● **Work task**:
Write out exactly the lines of the entries below from the one holding "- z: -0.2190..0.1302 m" to the one holding "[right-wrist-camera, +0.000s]", inclusive, and leave out all other lines.

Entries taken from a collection
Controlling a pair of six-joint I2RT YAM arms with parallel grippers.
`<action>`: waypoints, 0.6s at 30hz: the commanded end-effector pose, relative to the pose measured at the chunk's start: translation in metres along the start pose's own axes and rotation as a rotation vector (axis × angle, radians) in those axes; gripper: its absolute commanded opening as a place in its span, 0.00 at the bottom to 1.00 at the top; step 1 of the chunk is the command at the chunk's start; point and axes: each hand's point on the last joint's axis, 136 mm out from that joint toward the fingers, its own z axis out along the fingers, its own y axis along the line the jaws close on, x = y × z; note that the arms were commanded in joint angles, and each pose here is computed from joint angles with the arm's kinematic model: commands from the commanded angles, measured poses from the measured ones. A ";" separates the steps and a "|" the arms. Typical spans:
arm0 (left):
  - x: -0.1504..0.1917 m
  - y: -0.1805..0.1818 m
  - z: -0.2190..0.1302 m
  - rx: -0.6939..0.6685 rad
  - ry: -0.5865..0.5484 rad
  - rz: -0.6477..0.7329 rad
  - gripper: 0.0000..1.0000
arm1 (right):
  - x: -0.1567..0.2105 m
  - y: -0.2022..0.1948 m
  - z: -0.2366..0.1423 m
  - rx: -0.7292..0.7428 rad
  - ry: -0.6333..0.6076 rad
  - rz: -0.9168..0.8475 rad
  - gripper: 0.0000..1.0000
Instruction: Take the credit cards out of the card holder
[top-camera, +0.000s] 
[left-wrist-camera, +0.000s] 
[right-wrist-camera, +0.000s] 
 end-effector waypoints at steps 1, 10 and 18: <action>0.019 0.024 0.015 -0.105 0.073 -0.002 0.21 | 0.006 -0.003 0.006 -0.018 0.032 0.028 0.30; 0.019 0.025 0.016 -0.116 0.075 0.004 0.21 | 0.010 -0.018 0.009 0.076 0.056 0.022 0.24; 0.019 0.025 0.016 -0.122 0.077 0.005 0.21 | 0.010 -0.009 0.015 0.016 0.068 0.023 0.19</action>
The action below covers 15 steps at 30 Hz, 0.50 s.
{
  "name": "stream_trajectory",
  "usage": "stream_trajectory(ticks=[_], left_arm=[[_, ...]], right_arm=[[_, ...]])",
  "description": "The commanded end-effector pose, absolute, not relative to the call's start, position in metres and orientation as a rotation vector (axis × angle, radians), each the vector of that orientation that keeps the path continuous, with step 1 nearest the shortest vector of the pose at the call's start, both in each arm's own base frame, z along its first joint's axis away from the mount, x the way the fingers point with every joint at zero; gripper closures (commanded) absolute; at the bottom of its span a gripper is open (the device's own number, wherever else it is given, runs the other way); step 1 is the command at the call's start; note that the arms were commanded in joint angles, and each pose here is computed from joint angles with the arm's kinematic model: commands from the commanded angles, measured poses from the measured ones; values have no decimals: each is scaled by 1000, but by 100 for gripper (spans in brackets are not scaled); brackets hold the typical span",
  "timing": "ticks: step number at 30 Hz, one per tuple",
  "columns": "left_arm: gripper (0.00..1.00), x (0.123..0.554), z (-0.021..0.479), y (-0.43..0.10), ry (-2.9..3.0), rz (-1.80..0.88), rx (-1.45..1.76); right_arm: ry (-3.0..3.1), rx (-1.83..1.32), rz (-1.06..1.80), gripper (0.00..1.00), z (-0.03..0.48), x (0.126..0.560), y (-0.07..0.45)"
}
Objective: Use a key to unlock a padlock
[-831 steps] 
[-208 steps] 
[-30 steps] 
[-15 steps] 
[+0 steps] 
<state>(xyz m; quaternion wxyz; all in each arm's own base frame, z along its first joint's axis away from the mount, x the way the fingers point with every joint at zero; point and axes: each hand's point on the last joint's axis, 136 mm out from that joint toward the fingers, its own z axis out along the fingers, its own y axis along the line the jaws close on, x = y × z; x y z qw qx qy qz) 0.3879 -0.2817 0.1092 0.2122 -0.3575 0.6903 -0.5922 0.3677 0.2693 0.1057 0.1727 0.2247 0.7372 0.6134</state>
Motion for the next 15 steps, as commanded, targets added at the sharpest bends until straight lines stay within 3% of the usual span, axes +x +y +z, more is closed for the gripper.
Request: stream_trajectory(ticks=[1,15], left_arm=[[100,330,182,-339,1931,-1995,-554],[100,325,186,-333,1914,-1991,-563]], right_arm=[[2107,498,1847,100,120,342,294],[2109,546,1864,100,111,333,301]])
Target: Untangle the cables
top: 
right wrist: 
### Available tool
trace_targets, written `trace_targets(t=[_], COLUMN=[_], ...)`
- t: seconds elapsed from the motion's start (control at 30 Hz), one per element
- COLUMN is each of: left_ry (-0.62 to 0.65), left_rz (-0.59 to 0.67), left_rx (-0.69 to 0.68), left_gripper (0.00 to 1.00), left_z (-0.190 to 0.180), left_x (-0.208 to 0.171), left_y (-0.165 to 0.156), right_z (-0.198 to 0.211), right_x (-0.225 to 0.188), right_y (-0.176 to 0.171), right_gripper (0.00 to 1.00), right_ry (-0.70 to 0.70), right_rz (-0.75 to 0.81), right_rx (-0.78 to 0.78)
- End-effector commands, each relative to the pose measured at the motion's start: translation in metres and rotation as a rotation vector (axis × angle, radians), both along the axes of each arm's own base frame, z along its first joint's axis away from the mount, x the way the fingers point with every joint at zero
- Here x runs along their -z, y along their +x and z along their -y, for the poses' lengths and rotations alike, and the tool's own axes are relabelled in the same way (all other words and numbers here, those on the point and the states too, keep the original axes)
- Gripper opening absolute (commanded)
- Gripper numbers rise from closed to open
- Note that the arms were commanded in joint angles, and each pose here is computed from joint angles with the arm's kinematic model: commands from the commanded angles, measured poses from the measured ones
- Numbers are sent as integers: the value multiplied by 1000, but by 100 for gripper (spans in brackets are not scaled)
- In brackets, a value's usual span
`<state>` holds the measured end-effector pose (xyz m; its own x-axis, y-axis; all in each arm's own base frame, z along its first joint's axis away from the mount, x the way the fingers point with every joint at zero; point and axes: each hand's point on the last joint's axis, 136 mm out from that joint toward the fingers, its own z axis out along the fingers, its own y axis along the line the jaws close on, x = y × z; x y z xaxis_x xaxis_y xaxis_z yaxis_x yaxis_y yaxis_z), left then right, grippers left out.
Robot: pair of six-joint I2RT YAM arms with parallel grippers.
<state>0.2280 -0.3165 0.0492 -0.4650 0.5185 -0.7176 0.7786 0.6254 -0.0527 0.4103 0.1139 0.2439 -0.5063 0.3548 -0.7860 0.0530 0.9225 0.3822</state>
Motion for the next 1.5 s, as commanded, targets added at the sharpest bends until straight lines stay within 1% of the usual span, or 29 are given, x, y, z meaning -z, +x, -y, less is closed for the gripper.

● **Response**:
  - z: -0.2190..0.1302 m
  - rx: -0.6939..0.6685 rad
  - ry: -0.5865..0.5484 rad
  - rz: -0.6477..0.7329 rad
  - gripper: 0.0000..1.0000
arm1 (right):
  - x: -0.1567..0.2105 m
  - y: -0.2022..0.1948 m
  - z: -0.2366..0.1423 m
  - rx: -0.7292..0.7428 rad
  - ry: -0.6333..0.6076 rad
  - rz: -0.9168..0.8475 rad
  - gripper: 0.0000..1.0000
Instruction: Take the credit cards out of the card holder
[top-camera, +0.000s] 
[left-wrist-camera, +0.000s] 
[right-wrist-camera, +0.000s] 

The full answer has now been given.